Chegou o dia aprazido e ele não apareceu. Nove vezes Fílis desceu da cidade até ao porto para ver se chegava o barco do seu amado, mas em vão. Em memória dos nove percursos efectuados pela jovem o local onde esperara ficou conhecido como "o sítio das nove estradas".

Quando perdeu a esperança de voltar a ver o seu amor, Fílis enforcou-se. No mesmo dia, em Creta, onde entretanto Acamante se tinha fixado, desposando outra mulher, algo de curioso aconteceu. O amante traidor abriu a caixa que a noiva lhe dera e dela saiu um espectro que assustou o seu cavalo. O animal empinou-se e o jovem caiu sobre a sua espada, morrendo instantaneamente.

Contava-se ainda que Fílis tinha sido convertida em árvore - numa amendoeira sem folhas.
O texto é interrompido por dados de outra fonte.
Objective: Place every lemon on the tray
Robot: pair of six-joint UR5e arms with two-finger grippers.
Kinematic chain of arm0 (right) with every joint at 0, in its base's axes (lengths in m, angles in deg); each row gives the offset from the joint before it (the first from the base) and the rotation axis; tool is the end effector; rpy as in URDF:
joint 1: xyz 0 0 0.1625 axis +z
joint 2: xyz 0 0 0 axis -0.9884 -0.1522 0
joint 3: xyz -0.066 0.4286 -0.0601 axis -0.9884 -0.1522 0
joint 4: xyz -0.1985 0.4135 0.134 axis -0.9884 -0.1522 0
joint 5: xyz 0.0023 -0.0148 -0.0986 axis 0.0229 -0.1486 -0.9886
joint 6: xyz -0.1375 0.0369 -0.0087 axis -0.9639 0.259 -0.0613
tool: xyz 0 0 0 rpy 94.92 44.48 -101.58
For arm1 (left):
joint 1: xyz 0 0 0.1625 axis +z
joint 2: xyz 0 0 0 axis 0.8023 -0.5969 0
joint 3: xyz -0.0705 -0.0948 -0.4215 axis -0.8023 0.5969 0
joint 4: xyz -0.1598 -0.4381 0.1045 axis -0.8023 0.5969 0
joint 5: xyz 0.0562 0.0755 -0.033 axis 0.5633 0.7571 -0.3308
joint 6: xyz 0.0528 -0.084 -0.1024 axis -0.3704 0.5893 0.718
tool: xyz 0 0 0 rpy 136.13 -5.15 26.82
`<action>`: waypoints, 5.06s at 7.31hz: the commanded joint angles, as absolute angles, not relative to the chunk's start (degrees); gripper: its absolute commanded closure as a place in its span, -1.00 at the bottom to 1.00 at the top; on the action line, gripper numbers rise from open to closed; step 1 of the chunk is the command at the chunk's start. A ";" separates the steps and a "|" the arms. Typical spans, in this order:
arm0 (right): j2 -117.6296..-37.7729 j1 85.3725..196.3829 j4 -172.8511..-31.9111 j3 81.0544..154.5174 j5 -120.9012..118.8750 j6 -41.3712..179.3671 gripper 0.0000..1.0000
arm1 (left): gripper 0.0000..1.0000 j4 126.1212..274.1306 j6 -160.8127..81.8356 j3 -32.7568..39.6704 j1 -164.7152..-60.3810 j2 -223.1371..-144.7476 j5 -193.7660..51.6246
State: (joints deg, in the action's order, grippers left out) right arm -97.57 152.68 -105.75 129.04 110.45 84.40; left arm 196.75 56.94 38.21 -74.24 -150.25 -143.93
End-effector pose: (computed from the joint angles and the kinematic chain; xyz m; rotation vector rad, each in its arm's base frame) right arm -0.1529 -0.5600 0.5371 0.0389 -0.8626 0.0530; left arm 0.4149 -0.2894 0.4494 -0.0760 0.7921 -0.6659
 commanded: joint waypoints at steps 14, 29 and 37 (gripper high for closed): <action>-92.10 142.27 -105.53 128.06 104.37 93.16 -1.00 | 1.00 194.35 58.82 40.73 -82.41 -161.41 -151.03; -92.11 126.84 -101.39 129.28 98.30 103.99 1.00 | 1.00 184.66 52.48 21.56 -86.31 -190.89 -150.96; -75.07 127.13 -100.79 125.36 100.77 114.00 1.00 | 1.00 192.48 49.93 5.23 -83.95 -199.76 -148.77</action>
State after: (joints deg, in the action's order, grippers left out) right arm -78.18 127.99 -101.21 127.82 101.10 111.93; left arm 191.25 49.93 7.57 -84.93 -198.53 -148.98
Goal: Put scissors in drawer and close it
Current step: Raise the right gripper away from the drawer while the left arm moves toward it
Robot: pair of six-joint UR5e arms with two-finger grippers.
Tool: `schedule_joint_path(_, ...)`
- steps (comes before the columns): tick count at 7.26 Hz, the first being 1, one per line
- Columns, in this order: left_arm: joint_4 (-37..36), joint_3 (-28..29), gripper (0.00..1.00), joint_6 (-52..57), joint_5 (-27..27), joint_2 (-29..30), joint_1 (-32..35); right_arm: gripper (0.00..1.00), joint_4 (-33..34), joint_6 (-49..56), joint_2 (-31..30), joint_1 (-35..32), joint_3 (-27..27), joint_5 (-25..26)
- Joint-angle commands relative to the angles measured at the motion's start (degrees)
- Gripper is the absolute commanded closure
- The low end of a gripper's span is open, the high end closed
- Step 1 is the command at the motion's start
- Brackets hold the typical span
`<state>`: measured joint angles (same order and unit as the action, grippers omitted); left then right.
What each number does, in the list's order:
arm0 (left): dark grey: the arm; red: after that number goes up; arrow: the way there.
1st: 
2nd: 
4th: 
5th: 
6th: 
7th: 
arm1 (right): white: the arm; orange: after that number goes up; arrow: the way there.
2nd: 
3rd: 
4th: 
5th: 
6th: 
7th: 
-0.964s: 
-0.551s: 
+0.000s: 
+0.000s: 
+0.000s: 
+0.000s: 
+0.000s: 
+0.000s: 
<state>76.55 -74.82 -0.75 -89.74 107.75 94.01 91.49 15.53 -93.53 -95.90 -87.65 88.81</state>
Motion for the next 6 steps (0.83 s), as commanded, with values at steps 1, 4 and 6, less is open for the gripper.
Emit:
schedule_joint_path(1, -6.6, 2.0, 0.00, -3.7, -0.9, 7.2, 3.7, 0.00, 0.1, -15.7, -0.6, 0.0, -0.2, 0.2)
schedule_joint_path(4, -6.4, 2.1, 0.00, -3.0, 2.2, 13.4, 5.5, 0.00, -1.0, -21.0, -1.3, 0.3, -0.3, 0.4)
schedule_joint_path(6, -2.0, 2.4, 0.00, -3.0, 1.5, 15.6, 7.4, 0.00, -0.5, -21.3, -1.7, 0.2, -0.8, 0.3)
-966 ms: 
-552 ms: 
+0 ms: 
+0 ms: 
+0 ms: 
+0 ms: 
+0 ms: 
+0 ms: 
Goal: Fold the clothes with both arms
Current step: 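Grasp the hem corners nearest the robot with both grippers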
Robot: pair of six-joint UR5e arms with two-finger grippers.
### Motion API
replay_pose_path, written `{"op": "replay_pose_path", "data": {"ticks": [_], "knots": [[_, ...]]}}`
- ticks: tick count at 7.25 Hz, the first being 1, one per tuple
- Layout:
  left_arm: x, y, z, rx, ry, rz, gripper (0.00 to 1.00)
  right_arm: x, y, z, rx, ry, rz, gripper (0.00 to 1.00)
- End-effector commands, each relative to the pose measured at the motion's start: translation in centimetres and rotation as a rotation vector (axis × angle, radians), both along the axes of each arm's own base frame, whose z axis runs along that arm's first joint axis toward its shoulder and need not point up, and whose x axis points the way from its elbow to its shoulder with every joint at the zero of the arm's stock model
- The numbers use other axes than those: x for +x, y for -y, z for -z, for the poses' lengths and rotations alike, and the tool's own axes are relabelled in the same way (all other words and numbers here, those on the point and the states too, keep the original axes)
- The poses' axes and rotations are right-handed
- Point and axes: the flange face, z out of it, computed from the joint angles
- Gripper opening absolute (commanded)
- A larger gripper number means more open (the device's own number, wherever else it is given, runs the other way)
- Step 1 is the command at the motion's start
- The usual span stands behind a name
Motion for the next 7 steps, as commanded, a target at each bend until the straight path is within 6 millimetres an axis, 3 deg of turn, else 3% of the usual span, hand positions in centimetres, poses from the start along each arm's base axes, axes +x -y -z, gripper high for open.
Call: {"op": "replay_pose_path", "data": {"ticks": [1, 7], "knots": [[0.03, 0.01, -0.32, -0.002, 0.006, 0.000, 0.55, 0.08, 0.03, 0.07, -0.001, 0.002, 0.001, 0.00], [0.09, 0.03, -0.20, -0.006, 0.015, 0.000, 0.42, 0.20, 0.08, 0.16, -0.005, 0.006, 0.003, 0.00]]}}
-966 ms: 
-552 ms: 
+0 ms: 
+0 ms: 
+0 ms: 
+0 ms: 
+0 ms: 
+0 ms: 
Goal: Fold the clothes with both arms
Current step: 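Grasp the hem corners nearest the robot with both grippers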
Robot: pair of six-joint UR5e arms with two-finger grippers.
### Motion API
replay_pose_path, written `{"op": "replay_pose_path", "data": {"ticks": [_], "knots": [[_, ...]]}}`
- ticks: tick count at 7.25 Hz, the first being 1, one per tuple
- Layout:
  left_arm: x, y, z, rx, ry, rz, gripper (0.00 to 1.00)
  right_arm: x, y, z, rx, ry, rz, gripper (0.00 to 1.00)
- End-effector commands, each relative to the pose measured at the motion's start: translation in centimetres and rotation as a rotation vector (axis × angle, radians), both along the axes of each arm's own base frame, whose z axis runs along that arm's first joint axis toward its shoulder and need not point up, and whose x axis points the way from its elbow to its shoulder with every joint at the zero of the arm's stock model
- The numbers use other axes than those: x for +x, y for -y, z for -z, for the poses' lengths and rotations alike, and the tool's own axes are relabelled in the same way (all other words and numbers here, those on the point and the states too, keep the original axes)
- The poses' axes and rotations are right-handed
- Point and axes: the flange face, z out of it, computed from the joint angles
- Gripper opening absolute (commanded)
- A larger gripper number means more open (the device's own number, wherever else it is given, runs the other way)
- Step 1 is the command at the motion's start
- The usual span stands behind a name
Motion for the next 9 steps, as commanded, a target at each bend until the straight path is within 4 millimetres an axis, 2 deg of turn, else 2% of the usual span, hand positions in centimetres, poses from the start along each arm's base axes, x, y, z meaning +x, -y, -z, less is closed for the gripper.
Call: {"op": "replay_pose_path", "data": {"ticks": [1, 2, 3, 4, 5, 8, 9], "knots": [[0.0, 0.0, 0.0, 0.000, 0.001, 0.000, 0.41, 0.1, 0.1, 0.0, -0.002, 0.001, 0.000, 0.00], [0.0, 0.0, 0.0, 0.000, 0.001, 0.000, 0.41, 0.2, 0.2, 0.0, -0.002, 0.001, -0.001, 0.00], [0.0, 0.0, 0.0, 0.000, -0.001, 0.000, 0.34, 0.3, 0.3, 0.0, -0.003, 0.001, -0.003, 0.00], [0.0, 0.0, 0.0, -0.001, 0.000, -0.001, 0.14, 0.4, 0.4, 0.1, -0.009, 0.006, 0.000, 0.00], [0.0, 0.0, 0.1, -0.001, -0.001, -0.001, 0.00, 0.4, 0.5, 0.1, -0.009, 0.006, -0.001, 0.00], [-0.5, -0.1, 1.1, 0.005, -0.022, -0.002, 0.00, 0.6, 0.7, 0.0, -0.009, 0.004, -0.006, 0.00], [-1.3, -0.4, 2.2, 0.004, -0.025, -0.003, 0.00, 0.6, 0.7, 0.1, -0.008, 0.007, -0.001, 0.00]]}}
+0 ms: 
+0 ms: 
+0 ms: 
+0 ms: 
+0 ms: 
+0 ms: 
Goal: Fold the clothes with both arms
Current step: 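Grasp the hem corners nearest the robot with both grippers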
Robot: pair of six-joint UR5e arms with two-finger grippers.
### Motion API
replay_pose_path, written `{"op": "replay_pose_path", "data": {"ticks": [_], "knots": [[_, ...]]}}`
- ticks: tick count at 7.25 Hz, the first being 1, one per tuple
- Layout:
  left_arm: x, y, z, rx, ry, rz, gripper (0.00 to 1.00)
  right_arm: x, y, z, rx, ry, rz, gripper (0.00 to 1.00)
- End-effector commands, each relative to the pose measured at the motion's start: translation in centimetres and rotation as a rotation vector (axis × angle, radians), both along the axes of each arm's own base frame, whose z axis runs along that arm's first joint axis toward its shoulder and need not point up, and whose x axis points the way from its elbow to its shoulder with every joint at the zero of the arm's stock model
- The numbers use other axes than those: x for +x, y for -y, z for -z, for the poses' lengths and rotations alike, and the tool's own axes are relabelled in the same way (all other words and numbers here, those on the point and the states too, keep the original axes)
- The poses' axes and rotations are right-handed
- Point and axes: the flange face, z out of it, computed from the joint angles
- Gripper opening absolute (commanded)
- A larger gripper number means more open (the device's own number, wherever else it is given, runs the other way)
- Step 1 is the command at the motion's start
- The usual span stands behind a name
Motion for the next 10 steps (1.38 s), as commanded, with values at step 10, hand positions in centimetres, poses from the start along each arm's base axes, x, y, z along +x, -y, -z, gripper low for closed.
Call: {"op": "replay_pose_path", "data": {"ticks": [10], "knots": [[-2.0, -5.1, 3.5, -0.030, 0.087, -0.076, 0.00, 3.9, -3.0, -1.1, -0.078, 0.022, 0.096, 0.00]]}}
O noivo voltou à Trácia, após a morte da jovem e soube da sua metamorfose. Acercou-se da amendoeira estéril e beijou-a. Logo brotaram folhas e a árvore reverdesceu. Daí advinha, segundo se dizia, o nome dado em grego às folhas, chamadas inicialmente petala e mais tarde phylla.

Segundo outra versão, teriam sido plantadas sobre o túmulo de Fílis algumas árvores que perderiam as folhas na estação em que a jovem morrera.